Propagande et réalité

Représentez-vous l'hypothèse suivante : la Chine possède une énorme marine qui effectue régulièrement des manœuvres devant la côte orientale et occidentale de l'Amérique ainsi que dans le golfe du Mexique. La Chine conclut des accords militaires avec le Canada, le Mexique et la plupart des Etats insulaires caribéens. Les Etats-Unis réagissent en augmentant eux aussi leurs forces navales. Une utopie ? Non, la réalité, j'ai simplement inversé les noms des pays.
Les propagandistes du système à Washington, Londres, Paris et Bruxelles tiennent déjà prête leur version des « faits ». Dans quelques années on se mettra à écrire sur les « ambitions militaires croissantes » de la Chine. Le « péril rouge » de la première guerre froide deviendra le « péril jaune ». Le fait qu'il s'agira d'une escalade suscitée par l'Occident lui-même ne fera évidemment plus partie du discours politique correct.

Du pain sur la planche

L'humanité ne peut se permettre ni une deuxième guerre froide ni de nouvelles catastrophes écologiques.
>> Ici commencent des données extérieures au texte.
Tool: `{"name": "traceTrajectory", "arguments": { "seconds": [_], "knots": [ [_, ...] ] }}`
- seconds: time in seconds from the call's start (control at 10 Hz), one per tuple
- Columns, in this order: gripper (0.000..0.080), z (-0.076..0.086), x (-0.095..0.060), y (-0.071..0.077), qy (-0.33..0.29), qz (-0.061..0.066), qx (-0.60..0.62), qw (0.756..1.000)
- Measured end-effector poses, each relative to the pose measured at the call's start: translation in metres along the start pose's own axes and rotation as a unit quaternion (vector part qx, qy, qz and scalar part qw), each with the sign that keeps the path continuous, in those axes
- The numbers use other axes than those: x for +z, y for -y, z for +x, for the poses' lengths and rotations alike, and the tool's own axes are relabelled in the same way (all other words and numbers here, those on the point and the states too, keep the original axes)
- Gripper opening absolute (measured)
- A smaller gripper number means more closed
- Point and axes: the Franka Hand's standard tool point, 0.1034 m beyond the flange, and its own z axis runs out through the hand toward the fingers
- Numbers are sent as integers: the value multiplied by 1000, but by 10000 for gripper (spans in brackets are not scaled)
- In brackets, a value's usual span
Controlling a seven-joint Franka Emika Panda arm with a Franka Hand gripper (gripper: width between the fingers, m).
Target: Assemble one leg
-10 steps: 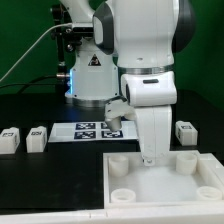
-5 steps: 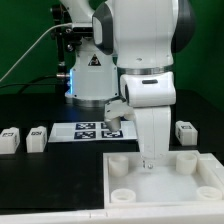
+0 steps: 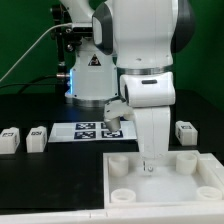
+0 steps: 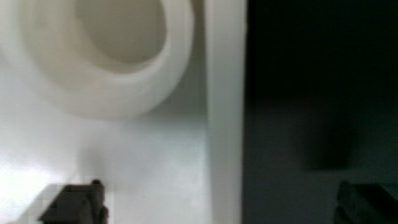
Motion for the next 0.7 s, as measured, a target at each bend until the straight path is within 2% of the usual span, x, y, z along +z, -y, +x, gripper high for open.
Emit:
{"name": "traceTrajectory", "arguments": {
  "seconds": [0.4,0.5,0.7],
  "knots": [
    [649,0,-1,-1,0,-1,0,1000],
    [649,3,-10,-1,0,-6,31,1000],
    [649,12,-33,10,3,-17,51,999]
  ]
}}
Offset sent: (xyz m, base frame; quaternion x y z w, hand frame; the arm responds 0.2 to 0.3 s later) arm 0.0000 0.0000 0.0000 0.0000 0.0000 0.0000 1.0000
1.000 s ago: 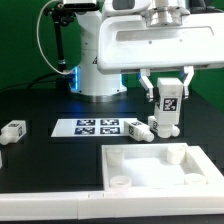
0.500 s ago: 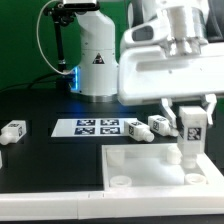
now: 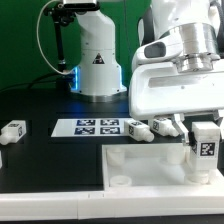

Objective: Assemble one leg

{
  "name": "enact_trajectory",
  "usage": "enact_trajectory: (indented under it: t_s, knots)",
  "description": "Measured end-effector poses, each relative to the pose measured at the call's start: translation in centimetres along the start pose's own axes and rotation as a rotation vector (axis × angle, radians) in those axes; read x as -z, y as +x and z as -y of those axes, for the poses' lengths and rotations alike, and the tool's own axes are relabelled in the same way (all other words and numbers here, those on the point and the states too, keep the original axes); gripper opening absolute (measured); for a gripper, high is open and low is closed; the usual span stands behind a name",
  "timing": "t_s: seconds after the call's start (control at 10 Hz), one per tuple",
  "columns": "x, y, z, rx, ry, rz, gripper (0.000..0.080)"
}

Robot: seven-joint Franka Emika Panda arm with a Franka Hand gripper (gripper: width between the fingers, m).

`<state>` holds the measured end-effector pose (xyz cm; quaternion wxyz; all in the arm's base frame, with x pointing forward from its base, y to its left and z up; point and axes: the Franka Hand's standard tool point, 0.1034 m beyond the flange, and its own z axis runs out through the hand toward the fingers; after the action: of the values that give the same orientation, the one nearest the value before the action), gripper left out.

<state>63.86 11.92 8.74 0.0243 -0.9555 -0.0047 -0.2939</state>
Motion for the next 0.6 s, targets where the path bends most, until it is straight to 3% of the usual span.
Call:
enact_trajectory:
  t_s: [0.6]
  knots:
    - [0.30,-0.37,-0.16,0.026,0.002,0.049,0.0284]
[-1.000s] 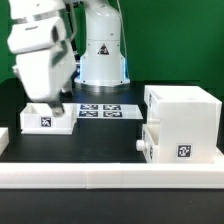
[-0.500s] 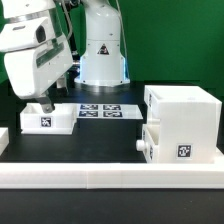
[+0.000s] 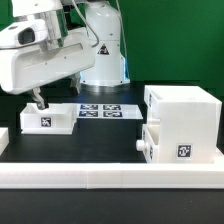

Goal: Assemble drawer

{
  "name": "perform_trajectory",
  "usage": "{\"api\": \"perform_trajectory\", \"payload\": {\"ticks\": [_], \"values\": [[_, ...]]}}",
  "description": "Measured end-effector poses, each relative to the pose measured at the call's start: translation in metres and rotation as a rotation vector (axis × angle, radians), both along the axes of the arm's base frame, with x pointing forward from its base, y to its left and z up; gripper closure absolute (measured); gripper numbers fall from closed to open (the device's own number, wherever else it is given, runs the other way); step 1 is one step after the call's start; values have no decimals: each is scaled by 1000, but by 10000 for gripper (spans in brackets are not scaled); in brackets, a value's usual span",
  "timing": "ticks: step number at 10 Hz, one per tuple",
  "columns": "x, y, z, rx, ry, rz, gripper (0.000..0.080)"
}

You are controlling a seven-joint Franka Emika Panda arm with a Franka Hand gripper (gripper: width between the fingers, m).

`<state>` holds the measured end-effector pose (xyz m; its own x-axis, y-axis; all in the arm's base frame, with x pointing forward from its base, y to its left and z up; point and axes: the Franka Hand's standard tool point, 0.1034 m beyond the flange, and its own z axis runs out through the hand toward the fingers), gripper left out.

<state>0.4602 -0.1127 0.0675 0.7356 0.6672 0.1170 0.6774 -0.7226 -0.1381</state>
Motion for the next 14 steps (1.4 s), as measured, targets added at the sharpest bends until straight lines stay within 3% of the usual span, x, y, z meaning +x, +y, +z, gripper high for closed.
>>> {"api": "perform_trajectory", "payload": {"ticks": [5, 9, 14], "values": [[-6, 2, -4, 3, 65, -348, 151], [-10, 9, 0, -24, 82, -814, 151], [-46, 17, -30, -49, 9, -735, 151]]}}
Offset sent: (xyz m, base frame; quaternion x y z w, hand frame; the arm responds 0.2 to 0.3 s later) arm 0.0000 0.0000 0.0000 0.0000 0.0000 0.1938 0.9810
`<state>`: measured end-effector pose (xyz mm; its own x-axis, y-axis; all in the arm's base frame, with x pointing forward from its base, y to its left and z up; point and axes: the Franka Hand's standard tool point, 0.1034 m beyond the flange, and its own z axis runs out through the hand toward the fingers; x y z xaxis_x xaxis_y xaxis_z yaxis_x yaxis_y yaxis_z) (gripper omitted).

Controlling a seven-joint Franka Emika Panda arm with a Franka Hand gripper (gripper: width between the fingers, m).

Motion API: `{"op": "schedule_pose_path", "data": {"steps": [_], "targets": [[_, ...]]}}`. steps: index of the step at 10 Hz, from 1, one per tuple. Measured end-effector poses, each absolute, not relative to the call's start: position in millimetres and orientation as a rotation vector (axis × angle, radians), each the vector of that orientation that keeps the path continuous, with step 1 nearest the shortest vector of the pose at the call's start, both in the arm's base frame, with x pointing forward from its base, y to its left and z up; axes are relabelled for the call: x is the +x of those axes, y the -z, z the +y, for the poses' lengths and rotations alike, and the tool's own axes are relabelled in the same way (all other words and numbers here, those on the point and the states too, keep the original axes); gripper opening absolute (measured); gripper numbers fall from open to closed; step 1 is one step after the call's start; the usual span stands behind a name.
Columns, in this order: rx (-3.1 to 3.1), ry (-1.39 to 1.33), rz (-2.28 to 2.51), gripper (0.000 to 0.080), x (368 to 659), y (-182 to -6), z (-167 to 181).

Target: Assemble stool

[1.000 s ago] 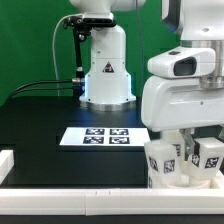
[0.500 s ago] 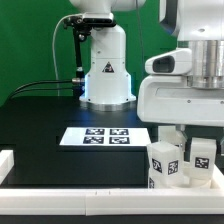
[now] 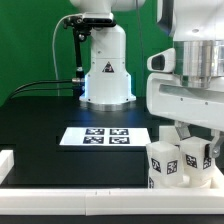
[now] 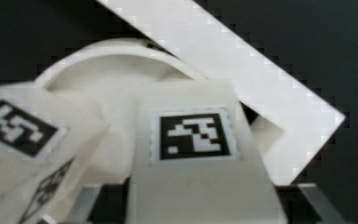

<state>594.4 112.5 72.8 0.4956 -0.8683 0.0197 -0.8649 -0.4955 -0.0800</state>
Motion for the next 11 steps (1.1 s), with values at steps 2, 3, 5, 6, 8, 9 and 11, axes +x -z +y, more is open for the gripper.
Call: {"op": "schedule_pose_path", "data": {"steps": [2, 3, 5, 6, 8, 9, 11], "targets": [[-2.199, 0.05, 2.064, 0.0335, 590.6, -71.8, 111.1], [-2.016, 0.03, 2.213, 0.0335, 590.3, -71.7, 112.1], [-1.921, 0.012, 2.287, 0.0335, 590.2, -71.4, 111.9], [-1.81, -0.001, 2.374, 0.0335, 590.1, -71.3, 112.1], [-1.592, -0.023, 2.516, 0.0335, 590.4, -71.1, 112.2], [-1.391, -0.029, 2.599, 0.0335, 590.7, -70.7, 112.3], [-1.296, -0.031, 2.592, 0.0335, 590.2, -70.4, 113.6]]}}
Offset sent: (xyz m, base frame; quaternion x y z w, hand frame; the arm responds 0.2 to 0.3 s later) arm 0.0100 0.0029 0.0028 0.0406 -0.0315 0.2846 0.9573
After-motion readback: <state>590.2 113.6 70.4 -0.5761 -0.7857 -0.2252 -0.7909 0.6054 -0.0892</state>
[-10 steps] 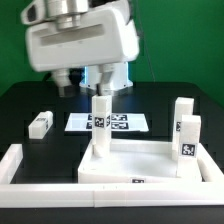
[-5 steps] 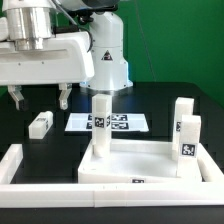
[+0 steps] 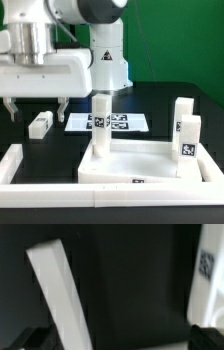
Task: Assemble desk
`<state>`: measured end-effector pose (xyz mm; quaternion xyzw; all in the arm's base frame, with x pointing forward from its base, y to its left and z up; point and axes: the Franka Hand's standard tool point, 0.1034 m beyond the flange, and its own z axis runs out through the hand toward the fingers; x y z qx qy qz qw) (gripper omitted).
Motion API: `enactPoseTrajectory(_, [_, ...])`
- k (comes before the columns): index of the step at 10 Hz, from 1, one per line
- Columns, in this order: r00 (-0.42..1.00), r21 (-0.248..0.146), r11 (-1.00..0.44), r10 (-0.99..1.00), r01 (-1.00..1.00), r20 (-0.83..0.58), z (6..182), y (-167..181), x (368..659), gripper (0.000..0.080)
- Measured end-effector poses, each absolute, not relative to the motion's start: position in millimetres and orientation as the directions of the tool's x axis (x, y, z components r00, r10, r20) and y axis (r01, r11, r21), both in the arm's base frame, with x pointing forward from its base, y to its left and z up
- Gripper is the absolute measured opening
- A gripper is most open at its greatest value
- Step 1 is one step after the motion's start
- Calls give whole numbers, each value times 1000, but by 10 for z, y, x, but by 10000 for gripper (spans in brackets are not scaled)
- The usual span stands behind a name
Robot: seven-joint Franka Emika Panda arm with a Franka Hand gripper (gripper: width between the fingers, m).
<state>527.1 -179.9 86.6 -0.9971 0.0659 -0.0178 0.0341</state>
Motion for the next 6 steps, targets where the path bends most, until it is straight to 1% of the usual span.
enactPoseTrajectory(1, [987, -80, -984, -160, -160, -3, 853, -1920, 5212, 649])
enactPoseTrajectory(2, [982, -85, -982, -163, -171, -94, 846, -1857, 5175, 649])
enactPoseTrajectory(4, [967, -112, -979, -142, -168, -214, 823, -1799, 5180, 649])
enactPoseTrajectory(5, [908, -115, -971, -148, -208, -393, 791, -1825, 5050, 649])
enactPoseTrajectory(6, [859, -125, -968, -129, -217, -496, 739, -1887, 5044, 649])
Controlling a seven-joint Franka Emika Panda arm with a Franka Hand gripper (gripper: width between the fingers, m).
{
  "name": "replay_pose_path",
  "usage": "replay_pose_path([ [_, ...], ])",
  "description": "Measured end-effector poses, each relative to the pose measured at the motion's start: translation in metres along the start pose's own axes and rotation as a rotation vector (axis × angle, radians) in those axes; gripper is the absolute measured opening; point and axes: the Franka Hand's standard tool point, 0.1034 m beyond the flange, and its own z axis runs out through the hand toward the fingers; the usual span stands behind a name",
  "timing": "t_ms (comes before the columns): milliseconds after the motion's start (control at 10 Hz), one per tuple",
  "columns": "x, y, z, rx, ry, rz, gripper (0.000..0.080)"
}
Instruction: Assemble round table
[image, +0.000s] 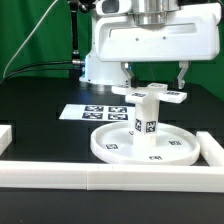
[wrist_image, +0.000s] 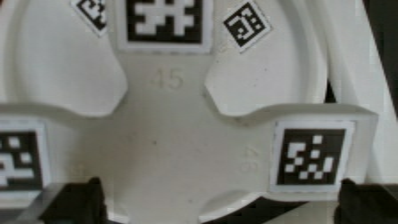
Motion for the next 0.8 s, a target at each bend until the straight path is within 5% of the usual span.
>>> replay_pose_path([
  [800,0.002,0.0055,0.0001,-0.022,-0.026,-0.676,0.0648],
])
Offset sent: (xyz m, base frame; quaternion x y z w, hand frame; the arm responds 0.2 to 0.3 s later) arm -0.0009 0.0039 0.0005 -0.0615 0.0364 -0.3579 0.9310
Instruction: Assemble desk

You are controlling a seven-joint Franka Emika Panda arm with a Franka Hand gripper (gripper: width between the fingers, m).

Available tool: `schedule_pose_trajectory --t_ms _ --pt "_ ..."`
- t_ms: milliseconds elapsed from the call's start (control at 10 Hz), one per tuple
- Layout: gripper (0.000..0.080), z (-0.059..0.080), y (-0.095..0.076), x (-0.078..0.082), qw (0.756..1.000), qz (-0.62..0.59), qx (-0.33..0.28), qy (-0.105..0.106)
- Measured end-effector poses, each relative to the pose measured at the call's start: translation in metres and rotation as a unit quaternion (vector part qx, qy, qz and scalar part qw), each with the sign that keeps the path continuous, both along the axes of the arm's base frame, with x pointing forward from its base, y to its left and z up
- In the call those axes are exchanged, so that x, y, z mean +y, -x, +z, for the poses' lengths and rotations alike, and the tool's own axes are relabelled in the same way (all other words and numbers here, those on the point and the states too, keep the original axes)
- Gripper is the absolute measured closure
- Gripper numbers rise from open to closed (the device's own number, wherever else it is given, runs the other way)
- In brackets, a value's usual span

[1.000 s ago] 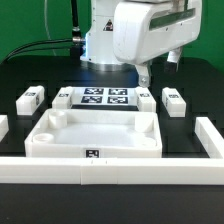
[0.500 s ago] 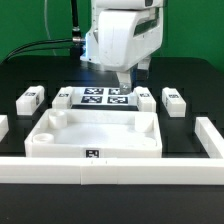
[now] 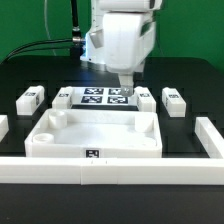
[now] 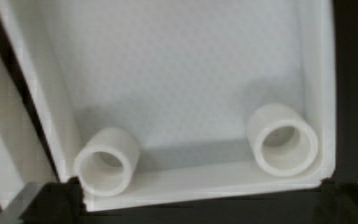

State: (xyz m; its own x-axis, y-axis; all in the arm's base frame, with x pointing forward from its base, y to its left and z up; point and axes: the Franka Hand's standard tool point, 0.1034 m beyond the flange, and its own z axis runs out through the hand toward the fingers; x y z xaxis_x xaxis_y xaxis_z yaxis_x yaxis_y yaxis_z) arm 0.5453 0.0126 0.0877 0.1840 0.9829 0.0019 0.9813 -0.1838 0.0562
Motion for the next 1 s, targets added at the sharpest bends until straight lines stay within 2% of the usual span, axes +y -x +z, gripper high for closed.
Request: schedule_pose_trajectory --t_ms 500,700,800,1000 --pt "0.0150 -0.005 0.002 -0.003 1.000 0.030 0.003 0.001" --pt "0.0150 -0.030 0.020 -0.017 0.998 0.070 -0.003 -0.001" --pt "0.0150 -0.035 0.022 -0.018 0.998 0.068 -0.005 -0.003" --pt "0.0150 -0.066 0.032 -0.021 0.998 0.059 0.004 -0.009"
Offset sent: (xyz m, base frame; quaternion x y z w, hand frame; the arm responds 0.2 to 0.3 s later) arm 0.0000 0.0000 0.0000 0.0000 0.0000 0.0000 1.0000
La politique américaine et occidentale en Extrême-Orient doit être démasquée dès maintenant, pas dans vingt ans. Pour cela, la population mondiale ne peut pas compter sur les médias de masse actuels. C'est donc un point stratégique à l'agenda des nouveaux médias.
Je ne peux qu'espérer que les médias alternatifs d'aujourd'hui acquièrent davantage d'importance et de combativité. C'est ce qu'ils doivent à l'humanité.